A conclusione dell’istruttoria il pubblico ministero Gianluigi Datta aveva chiesto la condanna al pagamento di 2.500 euro per Giulio Golia, ritenuto responsabile del reato in quanto “essendo un freelance avrebbe potuto scegliere di non realizzare un servizio il cui contenuto diffamatorio era evidente già nel titolo”. Secondo il pubblico ministero la ricerca dello scoop era evidente e aveva travalicato i limiti del diritto di informazione.
Una tesi condivisa dall’avvocato Carlo Blengino per la parte civile S. G. che ha sottolineato la mancanza di interesse pubblico in un fatto risalente a sette anni prima, in cui i fatti sono stati sottoposti a una narrazione arta-tamente sfocata togliendo tutta una serie di informazioni che avrebbero posto la vicenda sotto un’altra luce.
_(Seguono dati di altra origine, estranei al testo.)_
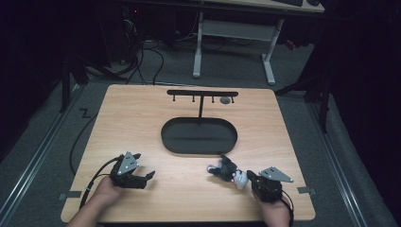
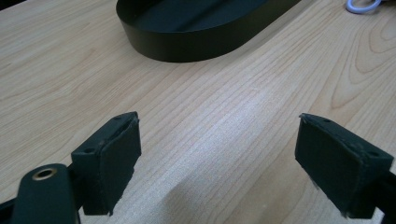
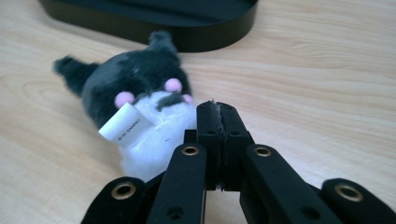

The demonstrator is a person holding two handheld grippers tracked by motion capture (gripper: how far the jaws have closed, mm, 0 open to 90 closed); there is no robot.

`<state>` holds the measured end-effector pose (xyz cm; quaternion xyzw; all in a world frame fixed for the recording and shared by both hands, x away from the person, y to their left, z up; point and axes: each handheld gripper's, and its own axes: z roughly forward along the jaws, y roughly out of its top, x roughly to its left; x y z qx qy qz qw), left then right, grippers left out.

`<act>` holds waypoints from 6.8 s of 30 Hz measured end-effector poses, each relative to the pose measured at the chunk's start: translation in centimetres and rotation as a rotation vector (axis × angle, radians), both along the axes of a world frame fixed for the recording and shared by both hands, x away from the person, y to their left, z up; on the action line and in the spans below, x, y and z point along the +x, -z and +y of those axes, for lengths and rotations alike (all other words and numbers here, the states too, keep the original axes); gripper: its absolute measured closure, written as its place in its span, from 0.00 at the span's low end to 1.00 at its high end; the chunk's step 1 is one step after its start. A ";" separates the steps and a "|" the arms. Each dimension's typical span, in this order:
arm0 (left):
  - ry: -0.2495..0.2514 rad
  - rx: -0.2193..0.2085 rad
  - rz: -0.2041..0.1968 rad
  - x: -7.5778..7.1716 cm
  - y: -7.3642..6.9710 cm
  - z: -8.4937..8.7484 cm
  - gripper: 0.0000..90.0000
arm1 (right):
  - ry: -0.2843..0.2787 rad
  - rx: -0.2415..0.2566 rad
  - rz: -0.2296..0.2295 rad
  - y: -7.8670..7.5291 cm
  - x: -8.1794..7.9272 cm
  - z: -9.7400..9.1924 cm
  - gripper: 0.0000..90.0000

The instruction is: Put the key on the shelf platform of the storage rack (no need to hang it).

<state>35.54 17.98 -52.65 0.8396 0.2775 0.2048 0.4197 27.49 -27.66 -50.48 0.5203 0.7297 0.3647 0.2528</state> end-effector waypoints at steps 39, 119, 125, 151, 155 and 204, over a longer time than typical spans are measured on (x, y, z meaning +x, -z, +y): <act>-0.005 -0.014 -0.018 -0.3 0.0 0.2 0.17 | 0.138 -0.062 0.215 -0.6 0.6 -1.3 0.61; 0.003 -0.016 -0.009 -0.2 0.0 0.2 0.17 | -0.091 -0.296 0.691 -4.4 7.2 8.5 0.11; 0.003 -0.016 -0.008 -0.2 0.0 0.2 0.17 | -0.097 -0.290 0.686 -3.8 7.2 8.2 0.16; 0.005 -0.007 -0.016 -0.3 0.0 0.2 0.17 | -0.102 -0.263 0.706 -2.3 6.4 7.4 0.50; 0.003 -0.014 -0.015 -0.3 0.0 0.2 0.17 | -0.104 -0.273 0.705 -2.9 6.4 7.5 0.50; 0.005 -0.028 0.004 0.1 -0.1 0.2 0.17 | -0.095 -0.255 0.635 -7.3 10.1 7.0 0.51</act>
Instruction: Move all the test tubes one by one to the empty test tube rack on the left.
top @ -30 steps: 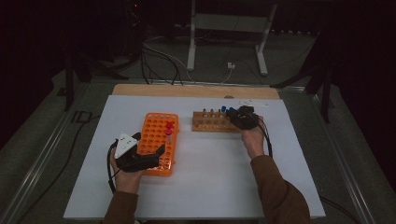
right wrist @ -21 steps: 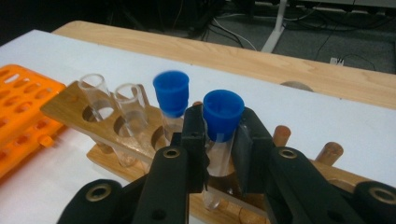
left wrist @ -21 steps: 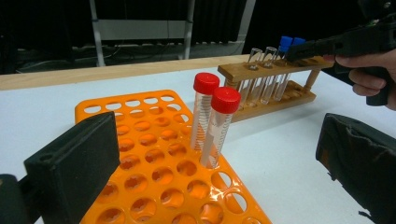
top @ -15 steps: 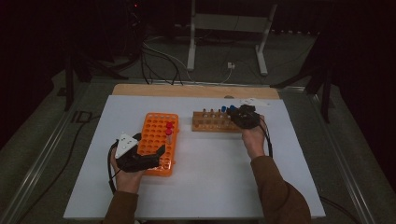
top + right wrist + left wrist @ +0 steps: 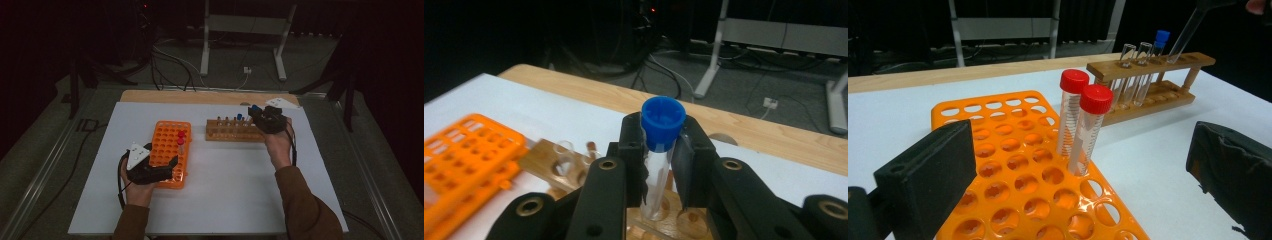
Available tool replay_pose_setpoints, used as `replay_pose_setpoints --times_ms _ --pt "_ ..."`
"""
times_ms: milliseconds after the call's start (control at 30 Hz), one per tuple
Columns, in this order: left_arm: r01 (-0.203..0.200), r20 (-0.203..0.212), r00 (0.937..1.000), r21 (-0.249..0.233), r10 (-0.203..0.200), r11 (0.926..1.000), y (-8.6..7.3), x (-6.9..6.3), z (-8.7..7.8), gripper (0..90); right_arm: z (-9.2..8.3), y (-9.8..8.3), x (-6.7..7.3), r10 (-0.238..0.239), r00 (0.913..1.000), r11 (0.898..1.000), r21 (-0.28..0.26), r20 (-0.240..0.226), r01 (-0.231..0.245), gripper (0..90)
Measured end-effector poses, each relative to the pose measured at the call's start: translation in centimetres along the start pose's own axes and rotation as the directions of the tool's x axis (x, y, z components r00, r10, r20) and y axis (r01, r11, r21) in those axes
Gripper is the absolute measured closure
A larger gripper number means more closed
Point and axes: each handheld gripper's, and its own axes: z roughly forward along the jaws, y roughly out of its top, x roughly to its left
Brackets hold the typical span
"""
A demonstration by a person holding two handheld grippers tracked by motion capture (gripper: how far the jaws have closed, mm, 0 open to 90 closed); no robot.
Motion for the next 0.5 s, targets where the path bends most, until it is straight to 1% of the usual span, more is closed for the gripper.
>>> replay_pose_setpoints --times_ms 100,167,233,333,433,500 --pt "0.004 0.0 1.0 0.003 -0.004 1.0 0.0 0.0 0.0 0.5 -0.7 0.5 0.3 -0.008 0.9998 1.0 -0.007 -0.016 0.008 76.4" --pt "-0.005 0.0 1.0 0.004 0.005 1.0 0.0 -0.1 0.0 0.5 -1.0 0.7 0.5 -0.014 0.9994 1.0 -0.004 -0.03 0.014 76.4" --pt "-0.012 -0.004 0.9999 0.005 0.012 0.9999 0.1 -0.2 0.0 0.5 -1.1 0.8 0.6 -0.01 0.9987 1.0 0.004 -0.05 0.011 76.3" --pt "-0.021 -0.004 0.9998 0.008 0.021 0.9997 0.3 -0.3 0.1 0.5 -1.2 0.6 1.0 -0.016 0.9973 1.0 0.024 -0.072 0.018 76.3" --pt "-0.037 0.006 0.9993 -0.002 0.037 0.9993 0.6 -0.4 0.0 0.5 -1.2 0.3 1.6 -0.037 0.9949 0.998 0.042 -0.094 0.041 76.2" --pt "-0.06 0.016 0.9981 -0.028 0.06 0.9978 0.8 -0.5 0.1 0.5 -1.2 0.1 2.1 -0.043 0.9934 0.997 0.052 -0.106 0.049 76.3"
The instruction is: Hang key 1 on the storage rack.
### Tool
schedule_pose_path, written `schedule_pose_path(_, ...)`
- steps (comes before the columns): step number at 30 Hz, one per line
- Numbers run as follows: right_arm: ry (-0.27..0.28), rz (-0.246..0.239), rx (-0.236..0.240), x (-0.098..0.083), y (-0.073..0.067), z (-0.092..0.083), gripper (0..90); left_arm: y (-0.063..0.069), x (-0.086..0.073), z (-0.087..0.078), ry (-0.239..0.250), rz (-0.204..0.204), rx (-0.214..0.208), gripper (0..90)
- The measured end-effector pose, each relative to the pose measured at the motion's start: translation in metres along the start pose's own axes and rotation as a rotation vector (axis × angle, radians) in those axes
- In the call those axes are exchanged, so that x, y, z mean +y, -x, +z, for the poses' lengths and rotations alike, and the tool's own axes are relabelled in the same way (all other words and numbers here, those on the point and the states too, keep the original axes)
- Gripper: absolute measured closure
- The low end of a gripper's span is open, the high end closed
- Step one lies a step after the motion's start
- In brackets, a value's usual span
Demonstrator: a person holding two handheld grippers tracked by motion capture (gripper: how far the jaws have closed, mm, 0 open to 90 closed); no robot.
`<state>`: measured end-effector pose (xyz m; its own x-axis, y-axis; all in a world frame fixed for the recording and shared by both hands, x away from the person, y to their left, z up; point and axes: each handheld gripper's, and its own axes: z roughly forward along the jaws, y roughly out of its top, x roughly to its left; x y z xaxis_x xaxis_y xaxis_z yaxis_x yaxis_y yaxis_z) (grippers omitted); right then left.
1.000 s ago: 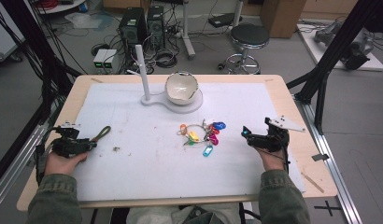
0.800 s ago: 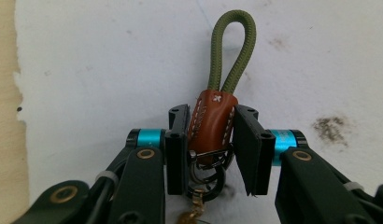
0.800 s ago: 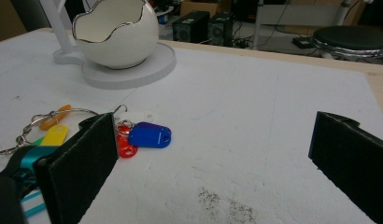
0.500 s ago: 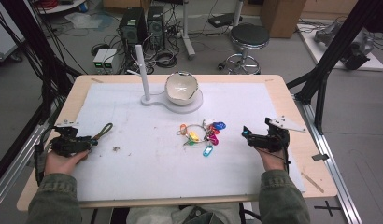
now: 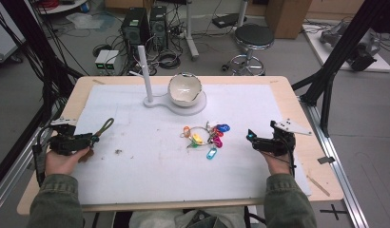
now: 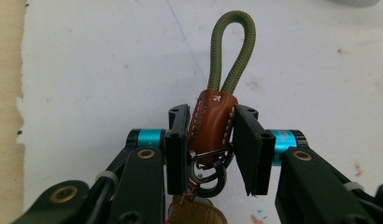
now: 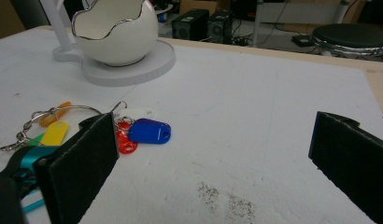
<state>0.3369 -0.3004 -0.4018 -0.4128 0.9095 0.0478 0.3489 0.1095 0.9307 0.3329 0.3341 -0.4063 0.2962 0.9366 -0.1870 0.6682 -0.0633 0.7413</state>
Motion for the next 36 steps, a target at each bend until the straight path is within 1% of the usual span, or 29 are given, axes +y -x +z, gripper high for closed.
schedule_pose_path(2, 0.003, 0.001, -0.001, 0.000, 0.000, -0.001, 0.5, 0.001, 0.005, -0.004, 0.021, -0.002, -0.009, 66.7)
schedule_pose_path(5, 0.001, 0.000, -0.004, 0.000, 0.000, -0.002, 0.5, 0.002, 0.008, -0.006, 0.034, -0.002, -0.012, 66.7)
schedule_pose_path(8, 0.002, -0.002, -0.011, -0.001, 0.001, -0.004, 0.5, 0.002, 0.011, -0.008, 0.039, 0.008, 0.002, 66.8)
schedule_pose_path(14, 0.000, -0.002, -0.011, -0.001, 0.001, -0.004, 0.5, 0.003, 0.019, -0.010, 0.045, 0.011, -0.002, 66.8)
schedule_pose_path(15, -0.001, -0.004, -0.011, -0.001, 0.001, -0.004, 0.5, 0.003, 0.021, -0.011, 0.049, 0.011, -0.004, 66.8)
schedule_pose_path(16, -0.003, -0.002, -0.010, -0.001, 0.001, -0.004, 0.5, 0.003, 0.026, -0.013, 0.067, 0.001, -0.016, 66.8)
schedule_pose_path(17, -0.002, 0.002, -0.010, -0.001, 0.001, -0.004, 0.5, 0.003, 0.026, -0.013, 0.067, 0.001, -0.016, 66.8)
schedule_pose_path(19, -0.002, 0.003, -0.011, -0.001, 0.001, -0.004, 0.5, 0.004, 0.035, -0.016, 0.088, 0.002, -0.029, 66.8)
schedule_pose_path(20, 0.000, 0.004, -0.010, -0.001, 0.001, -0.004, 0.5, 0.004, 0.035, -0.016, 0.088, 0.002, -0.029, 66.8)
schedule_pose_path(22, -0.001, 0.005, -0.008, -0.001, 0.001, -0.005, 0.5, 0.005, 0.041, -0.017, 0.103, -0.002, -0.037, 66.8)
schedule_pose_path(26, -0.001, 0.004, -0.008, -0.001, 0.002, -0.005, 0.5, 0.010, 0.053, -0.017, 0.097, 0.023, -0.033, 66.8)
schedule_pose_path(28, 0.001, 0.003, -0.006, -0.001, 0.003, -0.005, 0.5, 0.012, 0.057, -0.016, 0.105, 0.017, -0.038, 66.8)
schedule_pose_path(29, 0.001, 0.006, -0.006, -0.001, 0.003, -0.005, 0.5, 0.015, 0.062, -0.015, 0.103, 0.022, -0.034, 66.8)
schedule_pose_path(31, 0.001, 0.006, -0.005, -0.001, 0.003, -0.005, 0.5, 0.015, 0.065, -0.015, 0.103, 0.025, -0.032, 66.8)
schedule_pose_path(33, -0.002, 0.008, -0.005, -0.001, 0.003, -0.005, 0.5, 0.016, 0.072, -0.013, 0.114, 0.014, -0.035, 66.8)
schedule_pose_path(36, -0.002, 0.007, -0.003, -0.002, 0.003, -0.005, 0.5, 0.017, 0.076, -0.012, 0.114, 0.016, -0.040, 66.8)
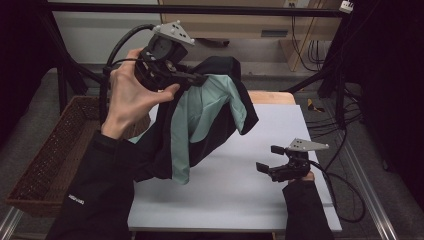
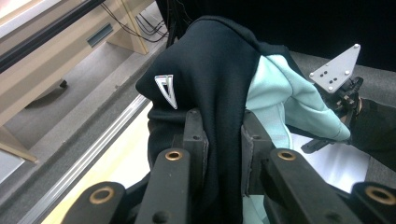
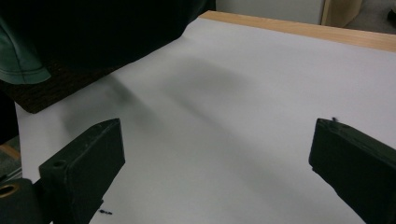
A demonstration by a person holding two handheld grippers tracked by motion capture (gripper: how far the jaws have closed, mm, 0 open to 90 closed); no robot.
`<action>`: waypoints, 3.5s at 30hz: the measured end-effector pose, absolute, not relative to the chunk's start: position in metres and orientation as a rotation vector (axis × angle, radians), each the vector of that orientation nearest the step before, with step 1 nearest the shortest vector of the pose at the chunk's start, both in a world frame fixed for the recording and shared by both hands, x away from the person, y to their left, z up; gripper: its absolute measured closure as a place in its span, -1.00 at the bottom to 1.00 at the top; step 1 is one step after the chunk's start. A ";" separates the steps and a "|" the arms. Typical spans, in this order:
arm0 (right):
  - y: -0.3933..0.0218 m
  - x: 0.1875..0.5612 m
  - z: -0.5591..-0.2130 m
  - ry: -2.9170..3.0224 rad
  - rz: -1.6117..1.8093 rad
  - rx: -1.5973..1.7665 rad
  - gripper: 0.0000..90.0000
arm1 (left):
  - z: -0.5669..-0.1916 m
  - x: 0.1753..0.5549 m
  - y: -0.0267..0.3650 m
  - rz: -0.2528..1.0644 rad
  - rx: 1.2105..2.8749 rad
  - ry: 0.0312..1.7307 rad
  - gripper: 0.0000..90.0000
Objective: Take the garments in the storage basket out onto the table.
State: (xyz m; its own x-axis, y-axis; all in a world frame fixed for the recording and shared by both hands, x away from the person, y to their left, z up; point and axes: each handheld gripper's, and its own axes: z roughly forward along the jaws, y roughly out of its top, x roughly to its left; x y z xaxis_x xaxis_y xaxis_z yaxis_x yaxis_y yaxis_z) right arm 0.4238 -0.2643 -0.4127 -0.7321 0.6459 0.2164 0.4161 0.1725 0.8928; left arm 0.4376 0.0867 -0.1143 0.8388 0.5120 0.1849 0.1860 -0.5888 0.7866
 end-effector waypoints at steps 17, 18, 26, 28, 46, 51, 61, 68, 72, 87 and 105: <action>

La realtà, secondo la parte civile, è che nessuno dei due era in realtà riuscito a realizzare un progetto standardizzabile e quindi riproducibile, ma il risultato del servizio sarebbe stato quello di dare in pasto all’indignazione pubblica un poveretto.
Dal canto suo l’avvocato di difesa Stefano Toniolo ha sottolineato come in 26 anni la trasmissione non abbia mai subito una condanna per diffamazione, evidenziando che S. G. si prestò volontariamente e consapevolmente all’intervista, ripercorrendo poi le tappe della collaborazione tra i due protagonisti della vicenda, sottolineando che il brevetto di S. G. sia stato presentato a pochi mesi dopo la fine della collaborazione con F. M., il quale si sarebbe lecitamente sentito defraudato dell’idea.
Di verità putativa ha parlato infine l’avvocato Giulia Mangialardi, responsabile civile per Rti, la quale ha ribadito che il servizio rispettava tutti i criteri di continenza, verità, essenzialità; soprattutto riguardo al criterio di verità che per le inchieste giornalistiche va interpretato in senso più esteso e flessibile.